**Problem details**
Gather the lines below that include the string "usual", copying each in full.

**Supplied data**
********
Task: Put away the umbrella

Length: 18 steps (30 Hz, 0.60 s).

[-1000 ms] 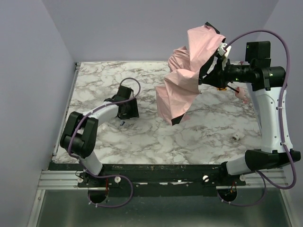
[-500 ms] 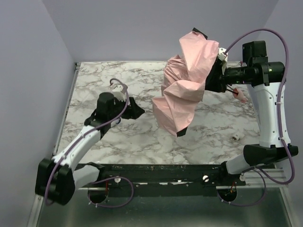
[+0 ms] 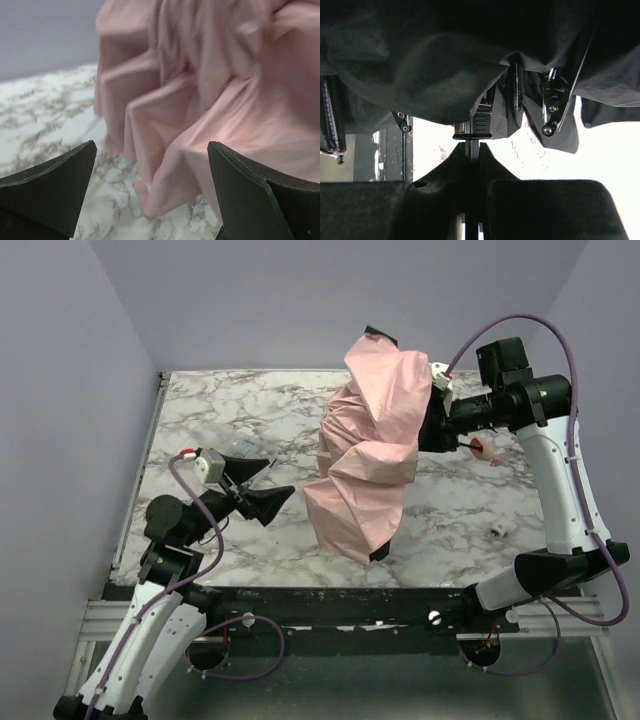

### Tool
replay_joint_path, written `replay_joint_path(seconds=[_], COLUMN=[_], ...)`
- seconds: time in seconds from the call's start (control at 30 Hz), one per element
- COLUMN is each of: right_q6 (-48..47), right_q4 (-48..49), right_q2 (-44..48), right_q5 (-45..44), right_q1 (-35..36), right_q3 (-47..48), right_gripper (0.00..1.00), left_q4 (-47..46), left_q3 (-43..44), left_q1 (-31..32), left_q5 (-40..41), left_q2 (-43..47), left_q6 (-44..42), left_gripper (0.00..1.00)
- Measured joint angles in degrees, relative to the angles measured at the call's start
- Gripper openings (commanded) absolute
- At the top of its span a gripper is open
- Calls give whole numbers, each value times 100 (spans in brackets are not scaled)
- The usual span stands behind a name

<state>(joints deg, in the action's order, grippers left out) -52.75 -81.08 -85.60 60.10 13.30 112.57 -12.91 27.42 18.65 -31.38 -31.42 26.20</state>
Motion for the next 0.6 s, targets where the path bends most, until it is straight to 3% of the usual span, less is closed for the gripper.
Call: replay_joint_path(seconds=[0.2, 0.6], right_q6=[-155, 684], right_q4=[-103, 87], right_q2=[0, -544], right_q5=[-365, -616], right_q1=[4, 20], right_q3=[-262, 835], right_gripper=[0, 0], left_q4=[433, 136], left_q3=[595, -542], left_q1=[-17, -17], left_q5=[-367, -949], left_q2=[658, 144], left_q6=[-304, 756], left_gripper=[98, 96])
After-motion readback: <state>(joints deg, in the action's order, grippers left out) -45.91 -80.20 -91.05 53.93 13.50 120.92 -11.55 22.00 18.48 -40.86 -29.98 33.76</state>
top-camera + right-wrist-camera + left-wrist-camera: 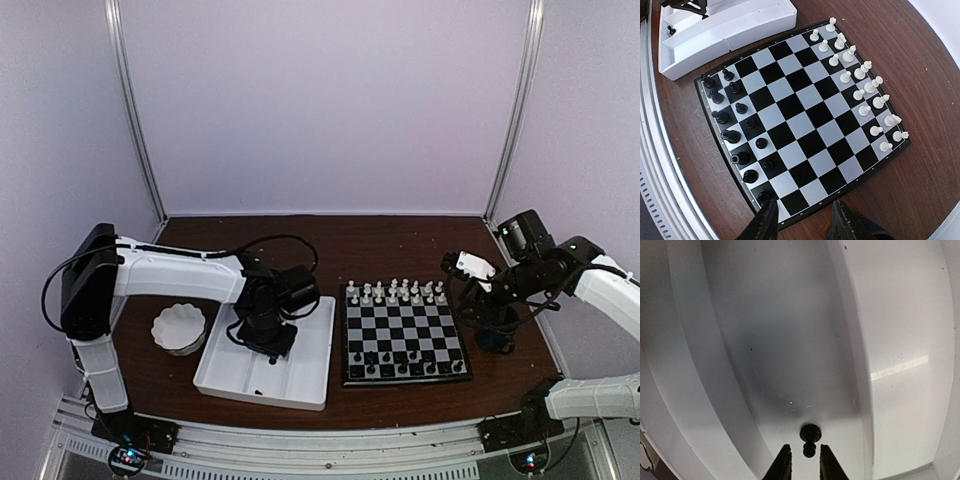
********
**Answer for this exercise**
- The usual span stands behind a name
Motion for the next 0.6 s, targets where the path bends most, until it is straight to 3% of the usual span, less is closed for the gripper.

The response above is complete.